I’m not going to lie, I probably liked Alejandro Gonzalez Inarritu’s Babel the least of everyone at Movie Klub who saw it. That’s not to say that I hated it; it was better than half of the movies I saw in the theater in its year of release, 2006. However, I was surprised to learn that it won the Golden Globe for Best Motion Picture (Drama); wherever it missed for me, I guess it hit for the Hollywood Foreign Press.

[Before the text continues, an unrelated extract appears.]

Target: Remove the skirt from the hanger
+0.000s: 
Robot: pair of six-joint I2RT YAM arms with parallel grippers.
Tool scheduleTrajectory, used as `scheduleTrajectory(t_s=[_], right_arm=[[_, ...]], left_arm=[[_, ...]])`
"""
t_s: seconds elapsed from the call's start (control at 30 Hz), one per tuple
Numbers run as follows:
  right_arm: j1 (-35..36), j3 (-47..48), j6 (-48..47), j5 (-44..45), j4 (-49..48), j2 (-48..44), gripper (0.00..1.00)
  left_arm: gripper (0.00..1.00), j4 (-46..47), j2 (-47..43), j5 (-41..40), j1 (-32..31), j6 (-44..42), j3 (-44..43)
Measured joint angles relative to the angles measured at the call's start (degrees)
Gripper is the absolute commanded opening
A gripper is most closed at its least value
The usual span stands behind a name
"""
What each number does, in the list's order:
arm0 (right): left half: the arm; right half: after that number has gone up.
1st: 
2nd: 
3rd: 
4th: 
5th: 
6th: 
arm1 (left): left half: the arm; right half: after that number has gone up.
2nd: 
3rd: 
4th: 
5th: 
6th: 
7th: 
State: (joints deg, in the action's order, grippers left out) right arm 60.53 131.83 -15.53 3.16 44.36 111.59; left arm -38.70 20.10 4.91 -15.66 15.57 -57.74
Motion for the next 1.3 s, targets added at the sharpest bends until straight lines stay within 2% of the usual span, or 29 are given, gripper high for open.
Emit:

The film is part of Inarritu’s so-called “Death trilogy,” along with 21 Grams and Amores Perros. I haven’t seen either of those pictures, but if they share anything in common with Babel, then they’re probably grim epics about the evil that humans do to one another. The central evil in Babel is unintentional; an American tourist (Cate Blanchett) on vacation in Morrocco with her husband (Brad Pitt) is shot by a pair of goat-herding boys who don’t understand what their rifle is capable of. Then the film’s various plotlines spiral outward to all of those connected to the incident around the world, and all of the evils they do or have done to them, whether intentional or not.
I like that Inarritu keeps the film moving. It’s almost two-and-a-half hours long and many scenes take their time to develop, but I really didn’t feel its length or check my watch. The plot snakes back and forth through time in such a way that puts Pulp Fiction to shame, but it’s not really hard to follow. However, it was a very frustrating plot to keep up with, because just when I was starting to really get into one scene, the film would cut to another scene halfway around the world. More than once I felt like I was just about to get Blanchett’s best work – and given her much-decorated career, that’s saying something – and then the film would cut to a new story.
Even worse than that, one of those stories is deeply misguided. I was into the Pitt/Blanchett story, and I was fascinated by the seemingly unrelated tale of a deaf Japanese teenager (Rinko Kikuchi) that followed along with it, but the story of Pitt and Blanchett’s Mexcian housekeeper (Adriana Barraza) left me completely cold. Without spoiling anything, you’ll get the feeling that Barraza’s nephew (Gael Garcia Bernal) is trouble from the first scene he’s in, and you’d be right. It’s the sort of story that’s supposed to be powerful because there are children involved, but it was so deeply contrived that it left me cold. While the Morocco and Japan stories feel like people helpless before the mercy of a cruel world, the Mexico story feels like People Making Bad Decisions: The Movie.
Also, I think the movie suffers a little from Pitt’s presence. I understand that he probably needed to be in it – grim 140-minute dramas don’t tend to get made without some star power involved – but I just didn’t like his work. The performance seems a little too “actorly”, especially the scenes in which Pitt’s frustration with his wife’s predicament turns to anger. When Pitt yells, “fuck you,” he doesn’t seem legitimately angry, he seems like an actor who’s trying to be angry. He almost makes up for his earlier mistakes in his final scene, a phone call which is grueling to watch and which is also pretty damn good. But by then I had already tired of watching him.
At a certain point in the film, probably during one of the Tokyo sequences, I started to wonder if Babel would have been better if split up into separate movies. Kikuchi is dynamite in a difficult role, and even if I didn’t like Pitt I was still deeply invested in the Morocco scenes. I just don’t think Inarritu sold me on why those stories needed to be connected. The struggles faced by Kikuchi, and the Moroccan boys, and Pitt are are similar, but they’re also complex enough that I think each could be the theme of its own movie. By splicing them all together – even though he dedicates 140 minutes to the result – I felt Inarritu was giving them short shrift.
I felt like kind of a hypocrite for disliking Babel. Considering how often major studios are playing it safe in this 3-D era, you’d think I would be happy to watch a beautiful-looking, ambitious movie like this one. The fact is, though, sometimes when you aim big you also miss big. This is a movie that felt like a big miss to me.